Hardware counter overflow profiling data includes a counter ID and the overflow value. The value can be larger than the value at which the counter is set to overflow because the processor executes some instructions between the overflow and the recording of the event. The value is especially likely to be larger for cycle and instruction counters, which are incremented much more frequently than counters such as floating-point operations or cache misses. The delay in recording the event also means that the program counter address recorded with call stack does not correspond exactly to the overflow event. See Attribution of Hardware Counter Overflows for more information. See also the discussion of Traps. Traps and trap handlers can cause significant differences between reported User CPU time and time reported by the cycle counter.
Experiments recorded on machines that dynamically change their operating clock frequency might show inaccuracies in the conversion of cycle-based count to time.
The amount of time spent collecting data can be a substantial fraction of the execution time of the program.
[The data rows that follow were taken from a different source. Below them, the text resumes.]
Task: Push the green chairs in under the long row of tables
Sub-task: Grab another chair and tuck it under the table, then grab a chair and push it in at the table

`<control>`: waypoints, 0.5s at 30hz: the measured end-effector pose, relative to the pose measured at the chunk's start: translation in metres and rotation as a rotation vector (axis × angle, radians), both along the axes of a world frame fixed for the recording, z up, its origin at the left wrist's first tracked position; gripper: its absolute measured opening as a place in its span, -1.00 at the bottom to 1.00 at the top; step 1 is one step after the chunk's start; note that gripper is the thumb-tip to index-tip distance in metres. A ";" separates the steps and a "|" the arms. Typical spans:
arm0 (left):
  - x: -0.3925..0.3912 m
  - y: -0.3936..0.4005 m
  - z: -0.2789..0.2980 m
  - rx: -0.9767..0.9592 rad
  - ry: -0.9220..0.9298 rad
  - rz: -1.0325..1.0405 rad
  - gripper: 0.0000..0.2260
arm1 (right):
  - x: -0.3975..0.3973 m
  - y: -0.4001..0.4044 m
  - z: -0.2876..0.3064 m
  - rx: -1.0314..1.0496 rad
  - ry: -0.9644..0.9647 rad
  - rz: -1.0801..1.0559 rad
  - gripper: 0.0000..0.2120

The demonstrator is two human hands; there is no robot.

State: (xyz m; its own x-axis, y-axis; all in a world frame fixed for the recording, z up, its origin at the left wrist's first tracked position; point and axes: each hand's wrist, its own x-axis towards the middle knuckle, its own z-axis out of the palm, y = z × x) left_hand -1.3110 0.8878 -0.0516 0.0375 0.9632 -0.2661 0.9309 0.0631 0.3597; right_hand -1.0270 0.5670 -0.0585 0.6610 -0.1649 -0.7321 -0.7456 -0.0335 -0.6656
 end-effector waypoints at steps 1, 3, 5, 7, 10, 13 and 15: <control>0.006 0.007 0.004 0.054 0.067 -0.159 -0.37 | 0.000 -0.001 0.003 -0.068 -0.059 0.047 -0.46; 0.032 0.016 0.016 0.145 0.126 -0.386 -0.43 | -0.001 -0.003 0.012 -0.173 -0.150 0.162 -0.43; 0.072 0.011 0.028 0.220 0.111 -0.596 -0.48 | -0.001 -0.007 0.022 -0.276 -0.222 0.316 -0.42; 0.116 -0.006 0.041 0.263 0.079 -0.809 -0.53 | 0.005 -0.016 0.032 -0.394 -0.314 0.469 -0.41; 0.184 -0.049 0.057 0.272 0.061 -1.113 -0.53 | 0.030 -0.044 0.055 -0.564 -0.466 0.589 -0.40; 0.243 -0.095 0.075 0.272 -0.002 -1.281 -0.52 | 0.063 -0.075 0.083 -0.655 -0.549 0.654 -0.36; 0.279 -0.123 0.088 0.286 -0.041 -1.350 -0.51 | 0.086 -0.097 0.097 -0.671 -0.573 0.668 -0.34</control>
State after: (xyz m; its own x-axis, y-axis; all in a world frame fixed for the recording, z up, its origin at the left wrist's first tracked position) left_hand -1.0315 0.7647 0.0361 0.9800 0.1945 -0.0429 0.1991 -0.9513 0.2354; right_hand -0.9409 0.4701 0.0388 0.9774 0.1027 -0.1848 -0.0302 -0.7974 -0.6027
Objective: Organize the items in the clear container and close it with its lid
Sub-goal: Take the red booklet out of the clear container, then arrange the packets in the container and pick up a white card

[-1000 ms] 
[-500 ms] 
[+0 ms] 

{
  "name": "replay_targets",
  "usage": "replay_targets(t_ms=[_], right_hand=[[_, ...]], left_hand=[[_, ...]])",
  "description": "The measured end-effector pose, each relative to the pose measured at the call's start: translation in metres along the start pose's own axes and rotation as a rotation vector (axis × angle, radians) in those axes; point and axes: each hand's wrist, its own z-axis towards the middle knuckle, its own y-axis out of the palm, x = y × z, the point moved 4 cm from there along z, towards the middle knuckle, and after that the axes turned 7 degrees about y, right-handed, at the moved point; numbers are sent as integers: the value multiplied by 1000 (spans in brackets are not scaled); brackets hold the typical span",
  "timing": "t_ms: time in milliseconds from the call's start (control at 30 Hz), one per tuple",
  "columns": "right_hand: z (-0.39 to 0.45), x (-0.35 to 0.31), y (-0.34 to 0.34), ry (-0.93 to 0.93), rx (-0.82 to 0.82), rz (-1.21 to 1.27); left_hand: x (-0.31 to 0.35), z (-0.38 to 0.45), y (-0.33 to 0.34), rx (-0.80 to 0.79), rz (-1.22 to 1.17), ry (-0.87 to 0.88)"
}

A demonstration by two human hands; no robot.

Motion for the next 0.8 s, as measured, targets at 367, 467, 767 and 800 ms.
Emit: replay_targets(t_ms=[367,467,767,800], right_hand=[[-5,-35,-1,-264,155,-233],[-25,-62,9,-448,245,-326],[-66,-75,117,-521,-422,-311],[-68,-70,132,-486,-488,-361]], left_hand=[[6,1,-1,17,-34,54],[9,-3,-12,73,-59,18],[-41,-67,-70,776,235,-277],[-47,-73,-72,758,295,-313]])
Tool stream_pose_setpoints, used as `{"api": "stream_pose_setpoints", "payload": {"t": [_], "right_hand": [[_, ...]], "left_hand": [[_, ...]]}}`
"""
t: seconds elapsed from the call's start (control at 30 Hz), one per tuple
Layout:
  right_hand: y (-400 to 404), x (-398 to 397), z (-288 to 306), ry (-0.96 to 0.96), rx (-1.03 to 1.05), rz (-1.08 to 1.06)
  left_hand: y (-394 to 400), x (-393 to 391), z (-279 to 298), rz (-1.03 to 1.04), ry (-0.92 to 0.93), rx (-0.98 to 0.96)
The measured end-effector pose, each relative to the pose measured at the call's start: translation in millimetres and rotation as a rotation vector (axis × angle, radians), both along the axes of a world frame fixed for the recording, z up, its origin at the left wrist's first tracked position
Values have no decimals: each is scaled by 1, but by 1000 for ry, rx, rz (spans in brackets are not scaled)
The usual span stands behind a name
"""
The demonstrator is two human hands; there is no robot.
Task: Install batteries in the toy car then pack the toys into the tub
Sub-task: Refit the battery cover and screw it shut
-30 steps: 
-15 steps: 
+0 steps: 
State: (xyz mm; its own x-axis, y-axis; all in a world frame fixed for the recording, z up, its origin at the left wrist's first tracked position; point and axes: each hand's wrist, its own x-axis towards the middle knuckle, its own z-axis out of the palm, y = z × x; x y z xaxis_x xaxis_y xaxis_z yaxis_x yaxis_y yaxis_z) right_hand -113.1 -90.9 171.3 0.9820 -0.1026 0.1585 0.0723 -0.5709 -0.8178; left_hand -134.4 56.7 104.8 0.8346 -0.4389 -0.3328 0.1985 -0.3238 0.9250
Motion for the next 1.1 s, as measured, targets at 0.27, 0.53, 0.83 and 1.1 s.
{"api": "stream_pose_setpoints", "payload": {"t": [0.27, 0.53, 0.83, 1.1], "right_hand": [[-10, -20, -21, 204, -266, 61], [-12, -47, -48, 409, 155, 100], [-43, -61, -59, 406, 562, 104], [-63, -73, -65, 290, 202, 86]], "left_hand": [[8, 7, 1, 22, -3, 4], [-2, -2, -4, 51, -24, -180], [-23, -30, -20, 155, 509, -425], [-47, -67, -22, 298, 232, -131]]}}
The collection run might spend most of its time handling overflows and writing data instead of running the program.
A substantial fraction of the counts can come from the collection process. These counts are attributed to the collector function collector_record_counters . If you see high counts for this function, the overflow value is too small.
The collection of data can alter the behavior of the program. For example, if you are collecting data on cache misses, the majority of the misses could come from flushing the collector instructions and profiling data from the cache and replacing it with the program instructions and data. The program would appear to have a lot of cache misses, but without data collection few cache misses might actually have occurred.